The court focused on whether Ms. Smelter had established that the harassment was sufficiently severe or pervasive to alter the terms of her employment and create a discriminatorily abusive working environment. It looked at four factors, assessing whether a reasonable jury could find it severe or pervasive:

(1) The frequency of the conduct – Eight comments in the two months was sufficiently frequent.

(2) The severity of the conduct – The negative comments about black people made around Ms. Smelter, capped off with the epithet directed to her on her last day, were sufficiently severe.

(3) Whether the conduct is physically threatening or humiliating, or a mere offensive utterance – Although the conduct was not necessarily physically threatening, the daily racial comments were sufficiently humiliating.

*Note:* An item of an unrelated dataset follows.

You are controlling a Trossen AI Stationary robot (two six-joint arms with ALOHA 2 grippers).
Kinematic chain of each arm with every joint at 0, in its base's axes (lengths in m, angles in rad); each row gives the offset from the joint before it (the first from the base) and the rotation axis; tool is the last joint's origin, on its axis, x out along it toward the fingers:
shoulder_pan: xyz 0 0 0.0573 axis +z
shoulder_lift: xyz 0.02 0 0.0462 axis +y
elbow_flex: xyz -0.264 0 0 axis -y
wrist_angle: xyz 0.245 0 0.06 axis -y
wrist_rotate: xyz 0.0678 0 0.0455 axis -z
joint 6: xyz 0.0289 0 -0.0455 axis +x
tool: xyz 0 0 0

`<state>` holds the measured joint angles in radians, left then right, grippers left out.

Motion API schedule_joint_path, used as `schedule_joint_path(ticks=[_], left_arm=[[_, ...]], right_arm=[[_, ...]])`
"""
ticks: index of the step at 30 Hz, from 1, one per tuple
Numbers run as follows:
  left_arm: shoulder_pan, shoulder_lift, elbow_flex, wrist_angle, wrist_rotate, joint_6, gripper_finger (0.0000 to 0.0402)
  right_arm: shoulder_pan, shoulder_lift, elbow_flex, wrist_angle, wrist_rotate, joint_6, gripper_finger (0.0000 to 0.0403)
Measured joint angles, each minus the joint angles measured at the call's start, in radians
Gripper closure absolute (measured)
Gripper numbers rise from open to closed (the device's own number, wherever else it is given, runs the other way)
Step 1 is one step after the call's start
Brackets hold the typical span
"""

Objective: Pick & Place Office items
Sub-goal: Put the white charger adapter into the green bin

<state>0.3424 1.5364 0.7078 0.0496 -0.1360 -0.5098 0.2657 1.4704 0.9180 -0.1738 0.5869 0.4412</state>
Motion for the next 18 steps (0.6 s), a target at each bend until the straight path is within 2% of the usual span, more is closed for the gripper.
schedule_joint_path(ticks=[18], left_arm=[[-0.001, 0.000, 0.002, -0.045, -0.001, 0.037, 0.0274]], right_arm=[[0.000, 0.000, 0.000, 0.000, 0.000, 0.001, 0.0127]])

(4) Whether the conduct unreasonably interferes with the employee’s job performance -Although Ms. Smelter had little or no evidence that the conduct interfered with her work performance, “considering the totality of the circumstances, particularly the daily frequency and extreme severity of the harassment, including racist remarks made directly to Smelter about her” the other three factors sufficed.

Finally, the court found that a reasonable jury could conclude that Rescare had actual notice of the racial comments because Ms. Smelter testified that the branch manager overheard some of the remarks and thought they were funny.

Keep in mind that the court has to view the evidence in the light most favorable to Ms. Smelter. In this case, the coworkers denied making any racist comments, and the branch manager denied hearing any such comments or thinking they were funny.

Takeaways

First, the court comes close to saying that the one incident with the racial epithet could be sufficient. Do not assume one time isn’t enough to make it a federal case.

Second, that an employee does not report harassment is not evidence that it didn’t bother him or her. The court specifically notes that an employee’s failure to report harassment is not dispositive of whether the employee perceived the environment as hostile or abusive. So, if a supervisor witnesses conduct that may be close to the line but the employee does not react to it—investigate. Do not assume it will go away.

Third, an employee does not have to prove the harassment unreasonably interfered with work performance. If the other factors are strong, the absence of this one is not fatal.

Finally, Rescare won the termination claims. Given that the company terminated someone the same day that she reported that she had just been called the N-word, that is pretty amazing. Apparently Rescare had properly documented Ms. Smelter’s performance deficiencies. So, make sure you are addressing performance issues, even with probationary employees.